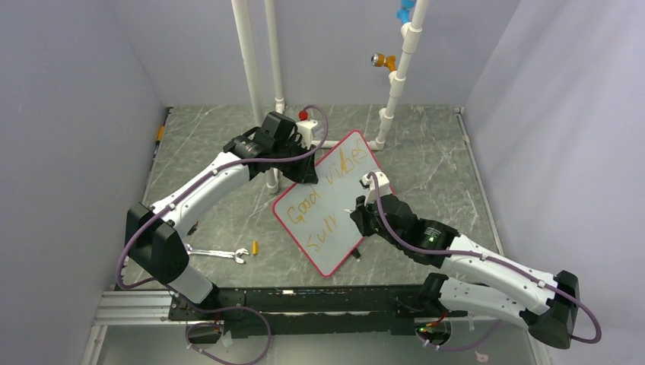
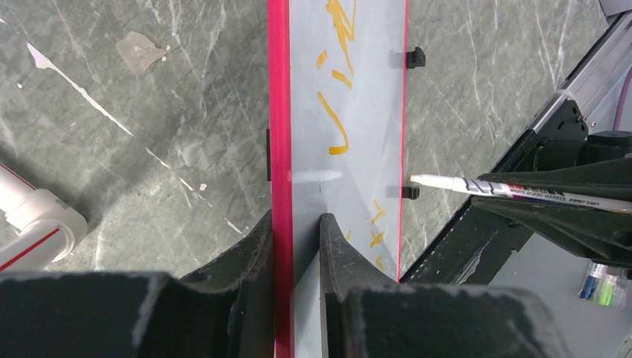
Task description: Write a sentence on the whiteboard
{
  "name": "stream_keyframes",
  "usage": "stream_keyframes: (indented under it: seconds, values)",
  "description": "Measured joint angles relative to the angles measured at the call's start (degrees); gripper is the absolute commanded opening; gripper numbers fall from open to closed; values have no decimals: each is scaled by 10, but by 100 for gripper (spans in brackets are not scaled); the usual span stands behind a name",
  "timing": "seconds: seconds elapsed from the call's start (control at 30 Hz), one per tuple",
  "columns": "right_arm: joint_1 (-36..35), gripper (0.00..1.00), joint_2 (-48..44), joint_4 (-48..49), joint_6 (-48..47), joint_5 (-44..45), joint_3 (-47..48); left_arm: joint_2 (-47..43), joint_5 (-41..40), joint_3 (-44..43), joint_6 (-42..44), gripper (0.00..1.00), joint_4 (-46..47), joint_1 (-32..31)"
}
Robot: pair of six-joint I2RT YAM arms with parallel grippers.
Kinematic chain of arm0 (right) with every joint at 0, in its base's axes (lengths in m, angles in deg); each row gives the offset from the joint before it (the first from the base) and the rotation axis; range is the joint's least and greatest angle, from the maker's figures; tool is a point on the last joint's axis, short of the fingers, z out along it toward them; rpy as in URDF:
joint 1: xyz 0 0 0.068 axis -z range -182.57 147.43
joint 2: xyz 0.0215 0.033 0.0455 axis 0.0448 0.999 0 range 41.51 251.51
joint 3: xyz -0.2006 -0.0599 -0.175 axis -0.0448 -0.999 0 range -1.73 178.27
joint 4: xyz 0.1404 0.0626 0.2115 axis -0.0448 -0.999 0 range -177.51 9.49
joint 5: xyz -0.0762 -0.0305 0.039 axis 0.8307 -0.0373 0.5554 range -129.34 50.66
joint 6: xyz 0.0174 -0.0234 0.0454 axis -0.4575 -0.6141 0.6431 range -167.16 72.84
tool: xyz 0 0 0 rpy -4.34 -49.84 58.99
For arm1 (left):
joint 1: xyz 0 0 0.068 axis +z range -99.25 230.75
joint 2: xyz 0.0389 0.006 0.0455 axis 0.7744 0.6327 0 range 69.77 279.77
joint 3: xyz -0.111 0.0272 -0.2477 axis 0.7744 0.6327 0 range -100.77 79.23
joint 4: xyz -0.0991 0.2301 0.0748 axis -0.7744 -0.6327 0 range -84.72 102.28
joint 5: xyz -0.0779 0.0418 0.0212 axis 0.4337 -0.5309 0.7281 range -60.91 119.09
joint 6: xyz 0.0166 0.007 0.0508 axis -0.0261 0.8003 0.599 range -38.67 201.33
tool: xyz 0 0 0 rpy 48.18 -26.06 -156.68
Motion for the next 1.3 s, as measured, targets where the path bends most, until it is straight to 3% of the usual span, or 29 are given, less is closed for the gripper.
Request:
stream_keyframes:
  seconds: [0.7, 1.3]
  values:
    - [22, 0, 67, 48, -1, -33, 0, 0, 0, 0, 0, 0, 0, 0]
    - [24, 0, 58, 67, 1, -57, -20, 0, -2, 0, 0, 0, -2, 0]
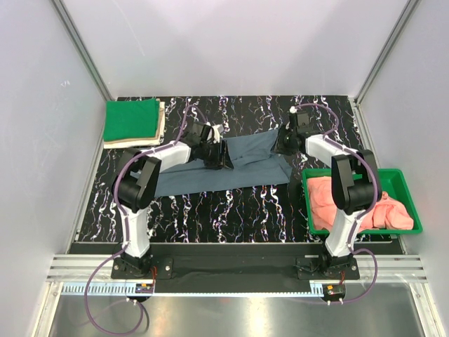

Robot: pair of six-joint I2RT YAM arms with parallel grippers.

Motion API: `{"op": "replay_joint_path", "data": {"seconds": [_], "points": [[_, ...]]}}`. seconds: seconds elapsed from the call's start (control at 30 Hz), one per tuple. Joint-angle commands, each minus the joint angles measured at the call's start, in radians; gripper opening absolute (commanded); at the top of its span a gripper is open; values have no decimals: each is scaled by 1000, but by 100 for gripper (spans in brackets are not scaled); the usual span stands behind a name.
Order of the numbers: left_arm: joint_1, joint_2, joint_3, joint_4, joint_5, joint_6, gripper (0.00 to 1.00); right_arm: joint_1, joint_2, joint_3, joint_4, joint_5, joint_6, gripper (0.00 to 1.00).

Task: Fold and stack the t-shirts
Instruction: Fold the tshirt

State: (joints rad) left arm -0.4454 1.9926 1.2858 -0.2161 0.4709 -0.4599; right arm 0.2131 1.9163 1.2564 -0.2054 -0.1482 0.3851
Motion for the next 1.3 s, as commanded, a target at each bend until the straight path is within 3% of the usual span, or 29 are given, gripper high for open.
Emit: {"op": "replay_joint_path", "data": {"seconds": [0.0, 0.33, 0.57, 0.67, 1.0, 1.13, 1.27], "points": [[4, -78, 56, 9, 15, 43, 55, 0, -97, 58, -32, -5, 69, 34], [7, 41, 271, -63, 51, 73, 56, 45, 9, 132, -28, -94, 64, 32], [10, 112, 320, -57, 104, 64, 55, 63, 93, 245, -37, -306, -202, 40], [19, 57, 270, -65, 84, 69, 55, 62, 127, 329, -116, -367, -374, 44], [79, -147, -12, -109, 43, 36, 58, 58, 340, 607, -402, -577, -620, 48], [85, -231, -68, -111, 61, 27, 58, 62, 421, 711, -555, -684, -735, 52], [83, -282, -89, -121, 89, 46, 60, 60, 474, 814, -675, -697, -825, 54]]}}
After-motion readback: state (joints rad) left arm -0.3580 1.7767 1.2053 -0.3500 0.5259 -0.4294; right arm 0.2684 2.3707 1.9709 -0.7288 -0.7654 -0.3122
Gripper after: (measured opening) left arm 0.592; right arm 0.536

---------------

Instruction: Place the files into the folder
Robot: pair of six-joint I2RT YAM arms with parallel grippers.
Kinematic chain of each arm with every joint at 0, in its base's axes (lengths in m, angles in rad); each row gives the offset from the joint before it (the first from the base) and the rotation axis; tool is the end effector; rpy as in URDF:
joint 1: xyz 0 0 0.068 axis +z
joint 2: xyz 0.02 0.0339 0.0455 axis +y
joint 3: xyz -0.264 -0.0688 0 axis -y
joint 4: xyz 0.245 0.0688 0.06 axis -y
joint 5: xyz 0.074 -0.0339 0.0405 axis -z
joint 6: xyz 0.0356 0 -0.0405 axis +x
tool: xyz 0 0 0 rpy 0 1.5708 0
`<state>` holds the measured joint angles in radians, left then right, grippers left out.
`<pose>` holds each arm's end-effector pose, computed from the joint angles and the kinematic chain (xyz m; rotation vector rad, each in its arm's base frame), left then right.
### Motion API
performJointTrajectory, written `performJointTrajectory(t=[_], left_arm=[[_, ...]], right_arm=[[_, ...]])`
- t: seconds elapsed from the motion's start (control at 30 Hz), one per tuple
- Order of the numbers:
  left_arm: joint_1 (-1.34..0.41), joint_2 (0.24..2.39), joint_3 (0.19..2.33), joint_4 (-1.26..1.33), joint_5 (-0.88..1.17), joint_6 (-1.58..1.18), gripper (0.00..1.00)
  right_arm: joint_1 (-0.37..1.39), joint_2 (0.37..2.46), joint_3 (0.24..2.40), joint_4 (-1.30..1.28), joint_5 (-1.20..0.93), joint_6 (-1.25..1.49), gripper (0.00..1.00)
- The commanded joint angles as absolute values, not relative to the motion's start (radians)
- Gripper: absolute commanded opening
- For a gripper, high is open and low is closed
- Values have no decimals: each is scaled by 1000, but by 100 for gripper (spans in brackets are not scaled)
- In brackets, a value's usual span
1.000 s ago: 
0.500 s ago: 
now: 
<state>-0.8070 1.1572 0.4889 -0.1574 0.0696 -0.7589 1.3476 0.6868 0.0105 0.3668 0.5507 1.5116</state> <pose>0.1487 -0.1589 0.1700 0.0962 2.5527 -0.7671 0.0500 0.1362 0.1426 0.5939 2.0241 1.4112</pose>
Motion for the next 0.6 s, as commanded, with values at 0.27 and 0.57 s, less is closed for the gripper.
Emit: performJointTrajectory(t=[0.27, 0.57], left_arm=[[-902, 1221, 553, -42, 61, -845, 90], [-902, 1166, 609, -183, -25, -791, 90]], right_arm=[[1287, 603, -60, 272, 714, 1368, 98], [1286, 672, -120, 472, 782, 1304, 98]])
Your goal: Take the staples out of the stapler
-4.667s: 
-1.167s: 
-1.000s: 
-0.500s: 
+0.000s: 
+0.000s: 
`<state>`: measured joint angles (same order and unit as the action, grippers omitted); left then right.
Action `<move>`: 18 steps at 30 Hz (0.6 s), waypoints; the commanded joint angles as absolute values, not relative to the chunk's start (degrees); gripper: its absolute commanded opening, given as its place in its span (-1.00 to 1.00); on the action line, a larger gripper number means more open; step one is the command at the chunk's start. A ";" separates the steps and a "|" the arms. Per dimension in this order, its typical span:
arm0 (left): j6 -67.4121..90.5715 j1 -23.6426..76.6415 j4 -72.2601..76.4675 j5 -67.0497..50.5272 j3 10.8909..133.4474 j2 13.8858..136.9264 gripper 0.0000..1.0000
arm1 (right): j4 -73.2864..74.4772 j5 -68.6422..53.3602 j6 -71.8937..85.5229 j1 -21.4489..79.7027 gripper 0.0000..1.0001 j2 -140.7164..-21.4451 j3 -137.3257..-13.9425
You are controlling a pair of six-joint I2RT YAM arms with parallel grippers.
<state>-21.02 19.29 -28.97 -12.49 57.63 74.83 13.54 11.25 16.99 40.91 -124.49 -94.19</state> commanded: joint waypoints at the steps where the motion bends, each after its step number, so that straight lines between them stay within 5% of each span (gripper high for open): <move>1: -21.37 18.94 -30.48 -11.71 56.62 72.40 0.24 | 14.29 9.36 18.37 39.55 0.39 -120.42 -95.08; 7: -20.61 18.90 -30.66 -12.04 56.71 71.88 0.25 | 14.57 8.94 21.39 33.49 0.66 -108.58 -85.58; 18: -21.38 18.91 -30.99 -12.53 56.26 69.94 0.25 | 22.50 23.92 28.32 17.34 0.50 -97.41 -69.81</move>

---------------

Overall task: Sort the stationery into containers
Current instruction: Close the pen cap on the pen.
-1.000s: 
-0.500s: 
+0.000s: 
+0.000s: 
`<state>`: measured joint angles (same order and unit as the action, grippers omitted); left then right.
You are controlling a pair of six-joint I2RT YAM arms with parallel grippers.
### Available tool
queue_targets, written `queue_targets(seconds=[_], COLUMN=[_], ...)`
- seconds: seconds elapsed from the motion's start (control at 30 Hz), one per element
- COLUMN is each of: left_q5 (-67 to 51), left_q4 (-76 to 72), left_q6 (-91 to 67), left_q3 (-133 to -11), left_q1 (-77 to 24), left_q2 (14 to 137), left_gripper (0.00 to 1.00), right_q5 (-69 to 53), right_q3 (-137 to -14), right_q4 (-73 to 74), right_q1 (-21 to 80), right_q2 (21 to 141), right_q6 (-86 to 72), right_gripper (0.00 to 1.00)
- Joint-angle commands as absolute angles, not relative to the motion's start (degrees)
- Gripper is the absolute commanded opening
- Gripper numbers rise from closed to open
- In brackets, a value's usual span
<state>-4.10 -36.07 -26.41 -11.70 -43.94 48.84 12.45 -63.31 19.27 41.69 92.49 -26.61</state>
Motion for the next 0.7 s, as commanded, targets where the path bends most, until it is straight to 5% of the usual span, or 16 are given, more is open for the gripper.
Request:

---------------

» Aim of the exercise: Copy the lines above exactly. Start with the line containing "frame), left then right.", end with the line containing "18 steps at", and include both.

» Task solution:
`<pose>` holds each arm's end-effector pose, computed from the joint angles and the kinematic chain (xyz m; rotation vector rad, each in its arm's base frame), left then right.
### Motion API
performJointTrajectory, written `performJointTrajectory(t=[_], left_arm=[[_, ...]], right_arm=[[_, ...]])`
- t: seconds elapsed from the motion's start (control at 30 Hz), one per tuple
- Order of the numbers:
  left_arm: joint_1 (-1.34..0.41), joint_2 (0.24..2.39), joint_3 (0.19..2.33), joint_4 (-1.26..1.33), joint_5 (-0.88..1.17), joint_6 (-1.58..1.18), gripper (0.00..1.00)
  right_arm: joint_1 (-0.37..1.39), joint_2 (0.37..2.46), joint_3 (0.24..2.40), joint_4 (-1.30..1.28), joint_5 (-1.20..0.93), joint_6 (-1.25..1.49), gripper (0.00..1.00)
- The commanded joint angles as absolute values, not relative to the motion's start (radians)
- Gripper: absolute commanded opening
- For a gripper, high is open and low is closed
- Values have no decimals: each is scaled by 1000, but by 100 for gripper (spans in brackets are not scaled)
- In brackets, a value's usual span
1.000 s ago: 
0.500 s ago: 
now: 
<state>-0.8070 1.1572 0.4889 -0.1574 0.0696 -0.7589 1.3476 0.6868 0.0105 0.3668 0.5507 1.5116</state> <pose>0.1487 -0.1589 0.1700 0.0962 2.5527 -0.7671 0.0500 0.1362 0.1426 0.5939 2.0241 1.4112</pose>
Motion for the next 0.6 s, as commanded, with values at 0.27 and 0.57 s, less is closed for the gripper.
Emit: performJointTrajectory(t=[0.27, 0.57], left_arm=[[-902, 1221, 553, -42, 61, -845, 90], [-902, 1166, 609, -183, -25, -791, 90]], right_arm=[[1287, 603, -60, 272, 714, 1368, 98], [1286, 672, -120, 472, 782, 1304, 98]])
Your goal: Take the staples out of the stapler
-4.667s: 
-1.167s: 
-1.000s: 
-0.500s: 
+0.000s: 
+0.000s: 
`<state>`: measured joint angles (same order and unit as the action, grippers omitted); left then right.
Action `<move>`: 18 steps at 30 Hz (0.6 s), waypoints; the commanded joint angles as absolute values, not relative to the chunk's start (degrees); gripper: its absolute commanded opening, given as its place in its span (-1.00 to 1.00); on the action line, a larger gripper number means more open; step one is the command at the chunk's start. A ";" separates the steps and a "|" the arms. Per dimension in this order, its typical span:

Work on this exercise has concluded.